This week’s picture: my vines are a spreading!
2016 update
My one pot of cucumbers are coming along! I expect those flowers to bloom soon!
Back to my childhood garden in 1966
It was late May and school would soon be over! Those flowers on the vegetable plants, that show up first, were blooming all over the bloomin place! I was happy though. According to my uncle, this meant progress. It also meant that it was time to break up some more cow chips, crush them up and spread the fine crumbles into the soil. Cow chips, you say? Cow manure, most times, resemble large round flat shaped chips, hence the term cow chips. They made great fertilizer and that is all I am going to say on that subject!
Moving right along! It was also time to pull up more weeds from my garden! I learned that gardening is more than just planting veggie seeds. There was constant maintenance as well. Between hauling water, chopping wood, homework and gardening, my childhood agenda was quite full.

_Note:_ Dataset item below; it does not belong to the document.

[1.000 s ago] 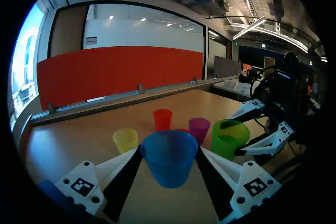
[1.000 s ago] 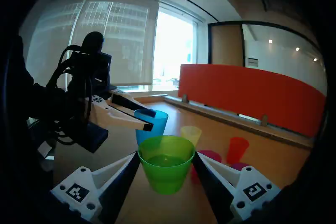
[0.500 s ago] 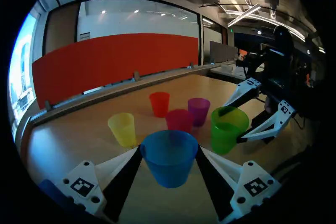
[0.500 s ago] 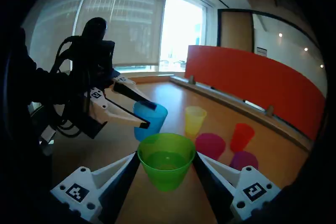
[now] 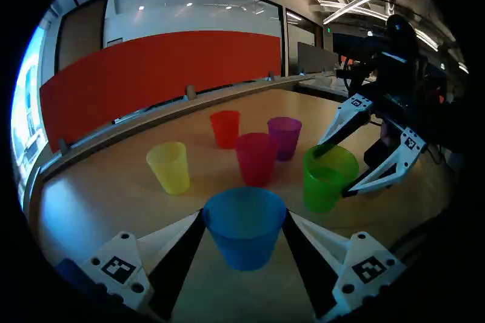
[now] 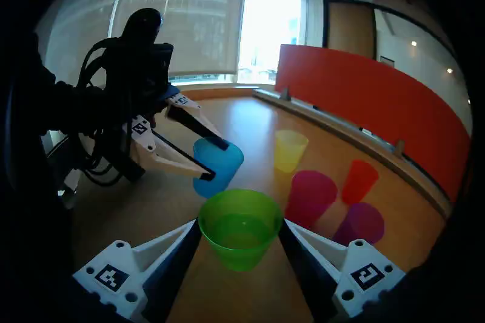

Nevertheless, there was time for recreation in the rural south too. We played stickball, we played dodgeball and we played hide and seek. Again, I was a fourth grader and I enjoyed playing much more then I enjoyed work, just like any other fourth grader. I got into a little hot water during one episode of hide and seek. It all had to do with Carla Simpson. Carla was in 3rd grade. She was cute, shorter than me, very quiet yet quick of wit -especially when it came to giving me well deserved grief for some of my childish mischievous ways. Most of all however and in my mine at the time, the mostest beautiful girl in the world.
We were in a hot and heavy game of hide and seek. The forest area, commonly referred to as “the woods” were always off limits to us elementary school kids. Saturday afternoons in the woods were reserved for the Junior and Senior high schoolers of the rural south. Anyhow we had plenty places to hide in, and I chose a spot behind an old 58 Chevy that was no longer running and sitting on top of four concrete blocks. I was tired on that day and really did not feel like searching hard for a hiding place. Nonetheless, I was having great fun. It was like I was hiding in plain sight. All the first graders, all the second graders third, fourth, fifth and sixth graders were out there and they all passed right by me without noticing me. All except Carla Simpson. She found me. Immediately, we began to throw verbal jabs at each other. “It figures” she snapped, “that you would find the easiest place to find you.”
“It figures you would be the only one to find me”, I responded. We both were looking at each other and smiling as we taunted each other with barbs. The more we taunted, the closer we became until finally, out of nowhere, we leaned toward each other and kissed. It was just a light peck of the lips but electrifying for a moment. Until. “Ooooh, Ooooh Jerry kissed Carla!” I heard from the chorus of voices right behind us! “We are going to tell! We are going to tell!” A few of my cousins and a few of the neighborohood kids who were running around during the high intensity high and seek game suddenly came upon us as we were pecking each other on the lips. Now in retrospect, we kissed each other but the neighborhood kids interpreted the whole thing as me kissing Carla. “Jerry kissed Carla! We are going to tell! We are going to tell! was the resounding chorus over and over again. Carla was long gone by the second stanza of that chorus and I finally walked away towards “the woods”.
I figured that I was in hot water. They would surely tell my mother, who just happened to have just arrived from the big city of Greenville. (at least it was big in my eyes at the time, i would learn later in life that it was quite small). My family had moved back to the big city after having spent a few years in the rural area outside of Columbia. I was left with my aunt just to finish out the school year. My mother had come down from Greenville for a few days to take care of some business. There was no telling how she would respond if the neighborhood kids told her what I had just done.
I was in the woods looking for what my parents called a hickory. A hickory was a small switch that some parents in the south used to enforce discipline, correction and mild punishment for misdeeds of children. The less proper term was called a whipping. The switch was a very thin, long twig from a bush with the leaves pulled off of it. A whipping from a loving parent was mostly a mild stinging that hurt your feelings more than it did your flesh.
I was now in the woods, searching for the largest hickory I could find. I found a small branch. I did not bother to strip the leaves off. I left the woods and walked straight to the house into the kitchen where my mother was stripping some collards from their stems. I threw the rather large hickory on the table, looked at her and said, “Beat me now”. My mother, stunned, looked at me and asked, “What?” “Beat me now”, i said again. “Ok, boy you need to tell me what this is all about”, she said as she glared at me. “Beat me now”, I persisted. “Child”, she responded, “you getting on my nerve! What is this about?”
“I kissed Carla”, I said. For a brief moment there was a glint of a smile on my mother’s face. She picked up the miniature tree limb, broke it in two and threw it into the wood pile and then said to me, now really smiling, “Boy get out of here before I kill you.” ….and off i ran, hearing her chuckle in the background.